=== TASK GOAL ===
"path" is the word to look for; copy each line of the listing where it occurs.

[AVAILABLE DATA Boundary: Start]

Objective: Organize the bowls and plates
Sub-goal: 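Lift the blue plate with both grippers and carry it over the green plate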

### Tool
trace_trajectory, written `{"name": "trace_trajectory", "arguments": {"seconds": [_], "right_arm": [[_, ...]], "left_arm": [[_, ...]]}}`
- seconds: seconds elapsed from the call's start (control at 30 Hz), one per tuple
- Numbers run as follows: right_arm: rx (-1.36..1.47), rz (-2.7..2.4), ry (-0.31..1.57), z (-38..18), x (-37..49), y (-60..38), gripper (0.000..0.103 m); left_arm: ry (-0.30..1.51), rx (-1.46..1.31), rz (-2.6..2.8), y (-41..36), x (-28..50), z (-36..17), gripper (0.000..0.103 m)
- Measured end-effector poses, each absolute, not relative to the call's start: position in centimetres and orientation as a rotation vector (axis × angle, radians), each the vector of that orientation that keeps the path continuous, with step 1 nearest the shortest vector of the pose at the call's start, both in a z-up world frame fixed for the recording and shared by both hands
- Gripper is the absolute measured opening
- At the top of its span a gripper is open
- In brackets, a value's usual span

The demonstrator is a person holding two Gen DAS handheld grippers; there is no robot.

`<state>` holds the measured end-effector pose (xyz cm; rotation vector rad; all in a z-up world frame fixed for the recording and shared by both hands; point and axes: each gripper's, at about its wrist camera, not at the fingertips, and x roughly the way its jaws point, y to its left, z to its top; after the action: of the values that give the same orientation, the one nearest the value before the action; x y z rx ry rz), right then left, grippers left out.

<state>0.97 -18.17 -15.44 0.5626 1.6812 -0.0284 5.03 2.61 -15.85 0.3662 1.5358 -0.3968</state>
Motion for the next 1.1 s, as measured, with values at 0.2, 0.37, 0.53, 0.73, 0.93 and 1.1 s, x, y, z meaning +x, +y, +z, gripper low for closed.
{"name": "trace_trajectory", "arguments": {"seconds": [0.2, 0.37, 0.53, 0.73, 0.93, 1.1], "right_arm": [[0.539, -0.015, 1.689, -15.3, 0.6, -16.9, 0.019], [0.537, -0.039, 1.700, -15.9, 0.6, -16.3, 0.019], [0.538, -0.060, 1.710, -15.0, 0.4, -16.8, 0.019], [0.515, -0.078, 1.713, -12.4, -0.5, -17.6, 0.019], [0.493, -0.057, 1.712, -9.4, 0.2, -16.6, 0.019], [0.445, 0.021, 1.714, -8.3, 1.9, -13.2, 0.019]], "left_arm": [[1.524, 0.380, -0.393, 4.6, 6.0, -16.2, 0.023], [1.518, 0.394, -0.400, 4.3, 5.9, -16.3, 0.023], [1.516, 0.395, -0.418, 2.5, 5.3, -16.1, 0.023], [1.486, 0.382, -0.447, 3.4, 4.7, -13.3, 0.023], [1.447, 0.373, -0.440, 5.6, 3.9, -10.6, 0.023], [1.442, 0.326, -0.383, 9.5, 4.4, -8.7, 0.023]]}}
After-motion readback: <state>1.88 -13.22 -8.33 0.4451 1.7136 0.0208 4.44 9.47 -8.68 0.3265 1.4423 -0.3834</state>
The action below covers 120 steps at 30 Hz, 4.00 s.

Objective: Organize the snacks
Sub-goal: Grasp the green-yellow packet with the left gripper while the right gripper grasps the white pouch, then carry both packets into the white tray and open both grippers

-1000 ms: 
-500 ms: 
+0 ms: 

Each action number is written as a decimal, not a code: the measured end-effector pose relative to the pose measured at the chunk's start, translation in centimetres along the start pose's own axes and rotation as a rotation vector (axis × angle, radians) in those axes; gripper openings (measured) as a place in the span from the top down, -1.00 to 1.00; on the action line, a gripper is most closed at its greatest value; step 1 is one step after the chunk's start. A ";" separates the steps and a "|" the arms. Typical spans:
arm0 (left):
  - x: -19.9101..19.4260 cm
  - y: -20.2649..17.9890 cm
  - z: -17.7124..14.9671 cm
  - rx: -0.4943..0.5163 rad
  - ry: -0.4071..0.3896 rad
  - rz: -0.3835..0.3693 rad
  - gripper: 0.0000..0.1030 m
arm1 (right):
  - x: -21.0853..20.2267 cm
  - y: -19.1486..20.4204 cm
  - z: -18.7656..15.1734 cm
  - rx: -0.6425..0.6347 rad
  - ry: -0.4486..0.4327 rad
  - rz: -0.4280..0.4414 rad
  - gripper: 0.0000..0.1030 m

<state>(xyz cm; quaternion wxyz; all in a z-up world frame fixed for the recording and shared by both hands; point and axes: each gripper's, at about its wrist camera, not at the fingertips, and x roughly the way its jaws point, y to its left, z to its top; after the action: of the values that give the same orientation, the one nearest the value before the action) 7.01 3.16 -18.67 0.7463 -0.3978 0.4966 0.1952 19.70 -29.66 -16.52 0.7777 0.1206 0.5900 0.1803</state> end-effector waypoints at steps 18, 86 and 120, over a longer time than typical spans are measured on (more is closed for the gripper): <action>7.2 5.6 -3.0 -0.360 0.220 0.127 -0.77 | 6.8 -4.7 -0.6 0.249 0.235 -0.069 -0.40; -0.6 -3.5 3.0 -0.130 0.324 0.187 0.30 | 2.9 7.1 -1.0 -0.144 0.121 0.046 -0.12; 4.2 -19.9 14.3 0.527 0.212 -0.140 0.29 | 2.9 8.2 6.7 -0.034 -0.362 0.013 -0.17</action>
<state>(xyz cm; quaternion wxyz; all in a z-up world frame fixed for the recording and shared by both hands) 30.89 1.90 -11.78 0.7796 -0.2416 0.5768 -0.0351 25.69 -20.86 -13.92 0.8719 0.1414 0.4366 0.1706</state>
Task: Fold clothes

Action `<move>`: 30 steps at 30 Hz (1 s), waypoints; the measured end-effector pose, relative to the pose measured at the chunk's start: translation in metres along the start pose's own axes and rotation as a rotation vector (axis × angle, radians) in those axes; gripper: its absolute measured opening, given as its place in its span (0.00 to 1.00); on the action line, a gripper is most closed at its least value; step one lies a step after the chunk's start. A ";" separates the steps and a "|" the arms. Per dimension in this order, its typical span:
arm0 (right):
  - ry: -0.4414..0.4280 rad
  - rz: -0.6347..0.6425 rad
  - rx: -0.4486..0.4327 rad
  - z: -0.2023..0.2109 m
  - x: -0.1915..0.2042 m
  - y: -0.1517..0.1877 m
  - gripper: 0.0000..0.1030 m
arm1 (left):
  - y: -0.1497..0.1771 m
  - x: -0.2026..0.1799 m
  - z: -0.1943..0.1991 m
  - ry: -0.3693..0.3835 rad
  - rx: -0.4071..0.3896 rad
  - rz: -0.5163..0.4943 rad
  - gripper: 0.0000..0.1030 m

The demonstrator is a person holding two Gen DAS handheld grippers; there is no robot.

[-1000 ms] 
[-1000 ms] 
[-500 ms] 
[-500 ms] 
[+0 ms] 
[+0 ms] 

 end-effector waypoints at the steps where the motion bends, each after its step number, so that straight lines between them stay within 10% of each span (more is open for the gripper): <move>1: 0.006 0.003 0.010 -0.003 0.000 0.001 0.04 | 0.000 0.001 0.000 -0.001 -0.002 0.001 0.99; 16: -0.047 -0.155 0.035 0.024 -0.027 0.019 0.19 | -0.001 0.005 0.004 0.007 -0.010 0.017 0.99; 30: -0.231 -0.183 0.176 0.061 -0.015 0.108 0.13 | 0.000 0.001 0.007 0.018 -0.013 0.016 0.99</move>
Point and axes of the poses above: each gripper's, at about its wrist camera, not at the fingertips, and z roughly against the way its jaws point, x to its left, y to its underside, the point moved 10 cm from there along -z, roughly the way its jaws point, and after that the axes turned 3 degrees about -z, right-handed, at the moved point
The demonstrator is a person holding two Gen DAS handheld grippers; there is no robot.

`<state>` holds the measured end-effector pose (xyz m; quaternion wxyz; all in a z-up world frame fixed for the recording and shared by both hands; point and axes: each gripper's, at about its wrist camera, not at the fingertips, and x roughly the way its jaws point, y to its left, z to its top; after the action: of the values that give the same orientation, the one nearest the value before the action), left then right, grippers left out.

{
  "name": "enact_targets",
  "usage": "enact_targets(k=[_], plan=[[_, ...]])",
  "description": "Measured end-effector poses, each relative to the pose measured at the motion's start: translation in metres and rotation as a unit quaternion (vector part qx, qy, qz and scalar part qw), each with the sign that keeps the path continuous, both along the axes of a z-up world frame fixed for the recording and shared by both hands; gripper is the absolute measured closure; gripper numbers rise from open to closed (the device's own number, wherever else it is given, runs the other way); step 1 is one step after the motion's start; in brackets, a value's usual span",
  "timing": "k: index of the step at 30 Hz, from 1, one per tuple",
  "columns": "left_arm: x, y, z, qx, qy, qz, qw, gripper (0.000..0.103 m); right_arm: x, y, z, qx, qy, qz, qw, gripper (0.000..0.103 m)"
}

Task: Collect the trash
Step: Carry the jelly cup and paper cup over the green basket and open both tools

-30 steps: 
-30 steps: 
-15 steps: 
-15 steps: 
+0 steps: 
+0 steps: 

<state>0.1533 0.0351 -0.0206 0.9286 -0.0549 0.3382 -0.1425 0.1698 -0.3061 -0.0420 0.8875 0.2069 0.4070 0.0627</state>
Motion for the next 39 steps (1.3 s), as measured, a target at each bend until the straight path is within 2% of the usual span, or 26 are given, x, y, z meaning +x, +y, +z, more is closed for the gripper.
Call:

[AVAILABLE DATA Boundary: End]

=== EXERCISE ANSWER ===
- Measured end-effector poses, each absolute, not relative to the call's start: position in centimetres and orientation as a rotation vector (axis × angle, radians), each the vector of that orientation that keeps the path continuous, with step 1 nearest the shortest vector of the pose at the call's start, both in a z-up world frame fixed for the recording and shared by both hands
  "description": "Measured end-effector poses, each relative to the pose measured at the motion's start: translation in metres and rotation as a unit quaternion (vector part qx, qy, qz and scalar part qw), each with the sign that keeps the path continuous, both along the axes of a z-up world frame fixed for the recording and shared by both hands; gripper is the absolute measured closure; gripper numbers rise from open to closed (the device's own number, wherever else it is given, runs the other way); step 1 is one step after the motion's start; in brackets, a value's usual span",
Motion for the next 39 steps (1.3 s), as measured, a target at each bend until the straight path is within 2% of the usual span, or 26 are given, x, y, z meaning +x, +y, +z, more is closed for the gripper.

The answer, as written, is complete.